The Dow and the S&P 500 slumped overnight by another 4% to 1996 lows. Here's the carnage on Gloomberg.
Here's a taste.
"People are abandoning equities as an asset class," says Scott Minerd, who helps oversee about $30 billion as chief investment officer at Guggenheim Partners Asset Management in Santa Monica, California. "The market is trying to cope with the idea of lower earnings prospects and that the economy won't turn around in the near term."
The Bank of England cut its official cash rate by 50 basis points to 0.5% overnight and announced a plan to buy back up to 150 billion pounds worth of government and corporate bonds in a quantitative easing often described as 'money printing'. Here's more in FT.com.
Your thoughts? I wonder what this does for economic confidence overall. It's a sign of desperation and I don't think Britain has a deflation problem yet. Should New Zealand do the same? Our current poll results (top right) suggest most people think not.
The European Central Bank cut its official rate by 50 basis points to a record low 1.5% and forecast a 2.7% fall in Eurozone GDP output this year, which was worse than its December forecast for a 0.5% contraction. Here's more in WSJ.com.
The European banking system and the Euro itself are wobbly. I reckon the main global grief we're going to see in the next month or two is going to emanate from the European continent (and Ireland).

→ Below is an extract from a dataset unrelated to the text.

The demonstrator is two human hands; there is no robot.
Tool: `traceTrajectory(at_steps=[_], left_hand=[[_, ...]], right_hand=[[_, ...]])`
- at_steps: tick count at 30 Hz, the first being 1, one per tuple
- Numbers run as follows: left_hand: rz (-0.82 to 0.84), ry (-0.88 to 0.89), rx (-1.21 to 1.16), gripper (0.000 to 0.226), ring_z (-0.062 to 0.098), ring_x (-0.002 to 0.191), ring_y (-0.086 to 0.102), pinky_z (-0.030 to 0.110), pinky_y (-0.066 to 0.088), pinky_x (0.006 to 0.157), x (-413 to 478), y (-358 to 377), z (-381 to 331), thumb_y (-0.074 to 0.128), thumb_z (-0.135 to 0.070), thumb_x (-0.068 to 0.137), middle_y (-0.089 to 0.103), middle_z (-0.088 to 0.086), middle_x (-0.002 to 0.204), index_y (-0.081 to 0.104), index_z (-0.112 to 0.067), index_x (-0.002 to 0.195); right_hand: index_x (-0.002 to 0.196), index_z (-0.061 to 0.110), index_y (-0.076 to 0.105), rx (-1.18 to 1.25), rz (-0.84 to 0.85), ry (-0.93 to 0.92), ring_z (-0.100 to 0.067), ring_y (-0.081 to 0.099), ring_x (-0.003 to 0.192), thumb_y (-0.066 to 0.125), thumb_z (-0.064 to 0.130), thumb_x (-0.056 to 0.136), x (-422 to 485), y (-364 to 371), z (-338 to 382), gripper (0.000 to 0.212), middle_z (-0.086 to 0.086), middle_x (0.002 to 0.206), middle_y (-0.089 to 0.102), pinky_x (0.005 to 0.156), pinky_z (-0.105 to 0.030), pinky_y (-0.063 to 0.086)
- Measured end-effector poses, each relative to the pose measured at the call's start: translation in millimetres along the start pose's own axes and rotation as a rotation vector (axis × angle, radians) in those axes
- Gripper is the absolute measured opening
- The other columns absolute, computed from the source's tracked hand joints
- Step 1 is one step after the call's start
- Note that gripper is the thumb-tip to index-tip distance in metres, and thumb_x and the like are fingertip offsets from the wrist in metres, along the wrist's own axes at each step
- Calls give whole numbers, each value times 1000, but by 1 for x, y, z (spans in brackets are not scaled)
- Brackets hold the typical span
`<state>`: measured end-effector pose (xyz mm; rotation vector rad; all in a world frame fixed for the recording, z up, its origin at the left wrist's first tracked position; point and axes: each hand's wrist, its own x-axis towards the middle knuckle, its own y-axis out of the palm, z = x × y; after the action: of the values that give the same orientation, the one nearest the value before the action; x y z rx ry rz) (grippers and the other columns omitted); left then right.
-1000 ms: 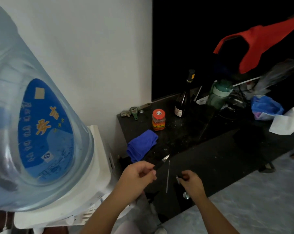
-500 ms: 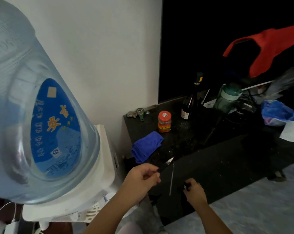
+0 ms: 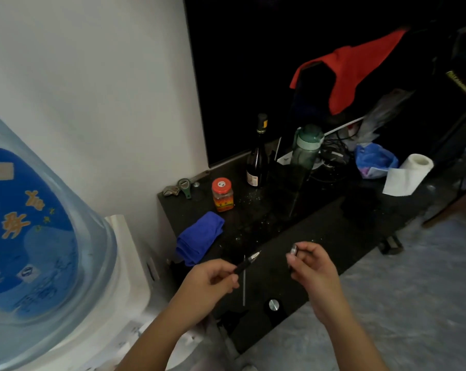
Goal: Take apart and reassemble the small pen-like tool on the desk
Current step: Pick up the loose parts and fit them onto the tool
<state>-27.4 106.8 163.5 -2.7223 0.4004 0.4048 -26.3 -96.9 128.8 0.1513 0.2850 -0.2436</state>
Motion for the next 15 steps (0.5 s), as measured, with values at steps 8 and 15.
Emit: traceTrajectory(at_steps=[8, 15], left_hand=[[-5, 79, 36, 27, -8, 69, 61, 15, 46, 65, -1, 1, -7, 64, -15, 81, 68, -26, 69, 64, -40, 72], [-59, 82, 35, 27, -8, 68, 60, 17, 46, 67, -5, -4, -5, 66, -15, 79, 66, -13, 73, 63, -41, 73]], right_hand=[[88, 12, 59, 155, -13, -104, -9, 63, 63, 61, 2, 77, -19, 17, 29, 16, -5, 74, 64, 55, -21, 53], [97, 2, 55, 157, 11, -124, -7, 66, 62, 61, -1, 77, -18, 32, 36, 21, -8, 76, 66, 55, -18, 56]])
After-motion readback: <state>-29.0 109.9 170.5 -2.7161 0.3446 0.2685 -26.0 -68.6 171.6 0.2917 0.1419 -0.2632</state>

Meanwhile in China, Premier Wen Jiabao disappointed Western investors by not increasing the Chinese government's stimulus package in his set piece address to the Chinese version of parliament. Here's more in FT.com.
I worry about the Chinese stimulus plan. It's mostly about stimulating exports. Who will buy them? Won't this just drive down prices, cause deflation and we all know the rest. Some have compared this stimulus plan to a modern version of Smoot Hawley.

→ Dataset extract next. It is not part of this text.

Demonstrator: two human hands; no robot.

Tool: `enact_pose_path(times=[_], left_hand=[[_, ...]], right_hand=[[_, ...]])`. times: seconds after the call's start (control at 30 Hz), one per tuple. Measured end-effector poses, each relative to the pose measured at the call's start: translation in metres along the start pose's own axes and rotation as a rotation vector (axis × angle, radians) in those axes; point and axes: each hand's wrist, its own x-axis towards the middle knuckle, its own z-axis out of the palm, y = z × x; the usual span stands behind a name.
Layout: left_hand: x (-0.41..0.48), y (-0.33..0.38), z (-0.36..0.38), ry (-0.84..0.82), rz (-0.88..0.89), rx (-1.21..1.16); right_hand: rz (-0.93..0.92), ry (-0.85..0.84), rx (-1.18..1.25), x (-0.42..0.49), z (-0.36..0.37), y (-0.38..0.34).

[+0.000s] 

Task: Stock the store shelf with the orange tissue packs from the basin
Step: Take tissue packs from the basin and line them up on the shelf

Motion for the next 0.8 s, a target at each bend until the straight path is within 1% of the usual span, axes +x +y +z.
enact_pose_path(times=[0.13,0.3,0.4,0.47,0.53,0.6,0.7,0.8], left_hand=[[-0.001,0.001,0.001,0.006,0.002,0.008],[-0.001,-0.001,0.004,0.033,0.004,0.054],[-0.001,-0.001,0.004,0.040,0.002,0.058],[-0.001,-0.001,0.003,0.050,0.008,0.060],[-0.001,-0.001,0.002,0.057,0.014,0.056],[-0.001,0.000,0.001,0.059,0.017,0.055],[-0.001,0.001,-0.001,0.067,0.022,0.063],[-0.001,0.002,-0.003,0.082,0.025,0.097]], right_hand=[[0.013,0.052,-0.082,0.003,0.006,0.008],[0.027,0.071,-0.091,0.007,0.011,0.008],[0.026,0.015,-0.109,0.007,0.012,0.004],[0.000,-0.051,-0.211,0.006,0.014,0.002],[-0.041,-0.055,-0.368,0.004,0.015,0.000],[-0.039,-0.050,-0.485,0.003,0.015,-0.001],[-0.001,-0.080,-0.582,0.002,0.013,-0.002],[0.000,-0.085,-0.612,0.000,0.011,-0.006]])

Downward Spiral (Great album (Nine Inch Nails) but bad for banks)
Moody's cut JP Morgan's ratings outlook to negative overnight and has put the ratings for Bank of America and Wells Fargo on review as the ratings agency is worried high credit costs and the deepening recession will increase bad loans. See more here at Bloomberg. Citigroup's shares fell briefly below US$1 to become a penny dreadful. How embarrassing.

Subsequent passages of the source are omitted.